It’s the first full day of summer vacation here at Fayetteville State University and the home office of The Chutry Experiment is now in full swing (which essentially means that the pot of coffee is warm, KEXP is playing in the background, and piles of unread or reread journal articles are stacked on the floor). I’m about to dive into a couple of shorter writing projects, so here are some quick links:
- Harry Tuttle has already offered his annotations of a recent interview between Chris Fujiwara and Gerald Peary, who recently directed For the Love of Movies, a documentary history of American film criticism. The depiction of a divide between traditional or print-based film criticism and its blogging, Twittering rival now seems pretty tedious to me (Karina captures that tedium rather well). Harry Knowles has been reviewing films online for about a decade now (maybe longer?), and there are a number of other online film critics who have been working for a long time, both in blogs and in print publications. Certainly the structural place of the professional film critic, supported by a major newspaper, is changing, and to Peary’s credit, he is attentive to the fact that online critics are often serving the same function that past generations of critics such as Sarris, Kael, and others did: championing the films and filmmakers they admire and getting conversations going about films and film culture.
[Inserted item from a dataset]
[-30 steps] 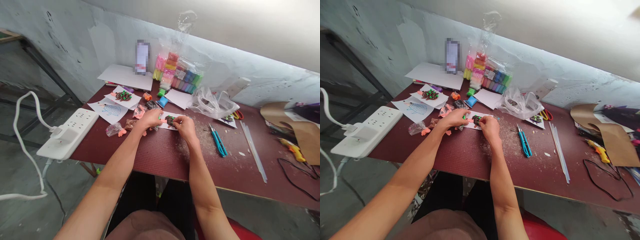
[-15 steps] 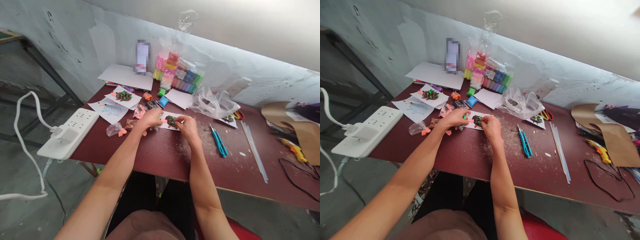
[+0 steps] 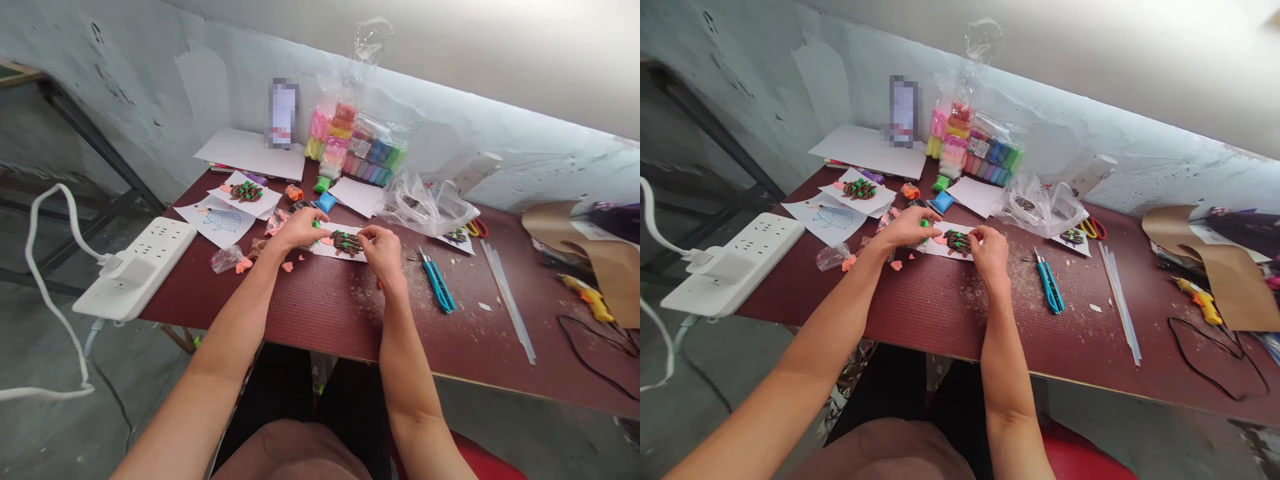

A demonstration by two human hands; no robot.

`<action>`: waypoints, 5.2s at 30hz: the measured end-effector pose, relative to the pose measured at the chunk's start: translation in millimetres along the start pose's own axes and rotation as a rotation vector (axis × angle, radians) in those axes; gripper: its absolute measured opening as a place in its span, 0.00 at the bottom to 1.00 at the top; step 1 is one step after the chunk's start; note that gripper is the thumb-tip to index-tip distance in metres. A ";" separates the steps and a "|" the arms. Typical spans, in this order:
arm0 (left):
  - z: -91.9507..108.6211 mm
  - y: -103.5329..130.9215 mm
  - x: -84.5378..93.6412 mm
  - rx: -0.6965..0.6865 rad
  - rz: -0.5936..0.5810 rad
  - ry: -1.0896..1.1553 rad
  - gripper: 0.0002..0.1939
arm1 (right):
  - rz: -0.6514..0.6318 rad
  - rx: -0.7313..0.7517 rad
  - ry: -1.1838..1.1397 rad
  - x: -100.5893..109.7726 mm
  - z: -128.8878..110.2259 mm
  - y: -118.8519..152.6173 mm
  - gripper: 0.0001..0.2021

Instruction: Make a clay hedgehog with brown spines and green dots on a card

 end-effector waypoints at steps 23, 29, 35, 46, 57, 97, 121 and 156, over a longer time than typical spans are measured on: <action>14.4 0.6 -7.2 0.140 0.045 0.862 0.08 | -0.331 -0.021 -0.650 -14.8 -17.5 9.7 0.19; 16.0 1.5 -10.3 0.191 0.082 0.882 0.11 | -0.296 -0.026 -0.678 -18.1 -12.1 6.0 0.18; 18.8 1.0 -10.8 0.188 0.155 0.905 0.11 | -0.131 0.058 -0.520 -21.6 -15.1 9.5 0.11; 19.1 3.0 -15.1 0.094 -0.032 0.836 0.05 | -0.065 0.053 -0.516 -23.2 -15.7 11.6 0.10; 16.9 1.5 -16.2 0.086 -0.024 0.777 0.11 | -0.201 0.030 -0.559 -27.4 -8.4 4.3 0.15; 24.1 7.2 -25.0 0.049 -0.103 0.852 0.15 | 0.098 0.271 -0.201 -17.7 -26.1 15.9 0.08; 24.2 7.2 -0.6 0.074 0.075 0.783 0.10 | -0.123 -0.156 -0.848 -4.3 9.3 -8.4 0.17; -5.8 0.1 -3.6 0.137 0.103 -0.356 0.13 | 0.028 -0.118 -0.533 -11.3 26.2 -16.3 0.14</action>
Point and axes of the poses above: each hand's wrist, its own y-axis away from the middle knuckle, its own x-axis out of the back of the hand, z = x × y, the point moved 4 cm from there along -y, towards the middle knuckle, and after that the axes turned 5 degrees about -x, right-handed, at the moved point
- IndieWIRE has the scoop on plans for Sally Potter’s film, Rage, to use an alternative distribution strategy, in which “Babelgum will be releasing the film as a series of episodes, timed to coincide with the film’s release in each territory.” Rage, according to the article (I haven’t seen it yet), focuses on a series of interviews conducted at a fashion show that appear to have been shot by a cameraphone, so this new hypermobile, fragmented distribution strategy makes a lot of sense, a point that David Hudson made in his February review of the film after seeing it in Berlin (IndieWIRE article also via David).
- Jessica Clark points to two articles discussing the state of journalism, one an older article by Eric Alterman characterizing Jon Stewart as a modern-day Eward R. Murrow. I don’t know whether Stewartholds the same structural place as Murrow did–Stewart’s status as an outsider to both politics and journalism offers him a slightly different rhetorical position–but through his position as a news satirist, he has been able to perform some of the most vital media criticism of the last few years. Clark also points to a recent Frank Rich column that makes a similar point. Both are good reads.